Integer's add() method arguments are two AbstractIntegers
and it returns an AbstractInteger, therefore this is three
boxing operations on the call immutable.add(immutable) if
immutable is a java.lang.immutable.Integer. All this boxing
could make add() slow and therefore for performance reasons
some operators may be coded directly in Integer as well as
in AbstractInteger.

The extra linguistic feature of a marker interface,
Immutable, gives backward compatibility (no new keyword)
and allows:

if (immutable instanceof Immutable) ...

This bug can be reproduced always.

Hand code an Immutable object:
1. Make class final
2. Make all fields final
3. Make all mutable fields private
4. Write hashCode() and equals() or control creation (see K
5. Don't inherit from an object that has non-static fields
6. Defensively copy mutable constructor arguments
7. Defensively copy mutable fields returned from methods

A. Not compiler enforced
B. Can't test for immutability
C. JVM can't eliminate pointers for small objects
D. JVM can't aggregate into arrays
E. JVM can't stack allocate
F. JVM can't assume same object between JVMs (distributed
G. JVM can't assume same object between invocations
H. Compiler can't enforce initialisation (instance could be
I. == isn't necessarily the same as equals() and isn't
   mapped to equals()
J. Defensive copying is tricky, see "Effective Java" Item 24
K. Instead of writing equals() and hashCode() and to ensure
   that ==, hashCode(), and equals() mean the same (see I
   above), object creation could be controlled so that
   identical objects are not multiply created (hash-
   consing).

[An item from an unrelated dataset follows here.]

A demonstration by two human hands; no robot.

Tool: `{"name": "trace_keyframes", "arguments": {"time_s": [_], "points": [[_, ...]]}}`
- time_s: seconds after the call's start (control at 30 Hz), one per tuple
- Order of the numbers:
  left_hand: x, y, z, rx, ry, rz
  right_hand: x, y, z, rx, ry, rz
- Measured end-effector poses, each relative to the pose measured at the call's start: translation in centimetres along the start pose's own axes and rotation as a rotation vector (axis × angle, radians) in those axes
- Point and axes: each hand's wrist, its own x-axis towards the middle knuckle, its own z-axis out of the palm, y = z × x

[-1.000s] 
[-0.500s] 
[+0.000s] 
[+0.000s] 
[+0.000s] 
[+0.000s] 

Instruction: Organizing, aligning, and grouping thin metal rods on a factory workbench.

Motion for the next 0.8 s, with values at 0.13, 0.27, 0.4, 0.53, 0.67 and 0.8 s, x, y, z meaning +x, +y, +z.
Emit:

Unfortunately this can be a performance
   problem and is tricky to do in a manner that still
   allows garbage collection ("Effective Java", Item 4,
   page 16, and Item 5).
L. Easy to accidentally circumvent with serialization
M. Little support in current libraries
(Review ID: 137637) 

The 'specification' component of the Java Bug System is for reporting technical errors and ambiguities in the text of The Java Language Specification and The JVM Specification. It is not the venue to propose new features in the Java language or JVM. Ongoing feature development is carried out in OpenJDK (http://openjdk.java.net/jeps/); corresponding enhancements to The Java Language Specification and The JVM Specification are managed through the Java Community Process (http://jcp.org/).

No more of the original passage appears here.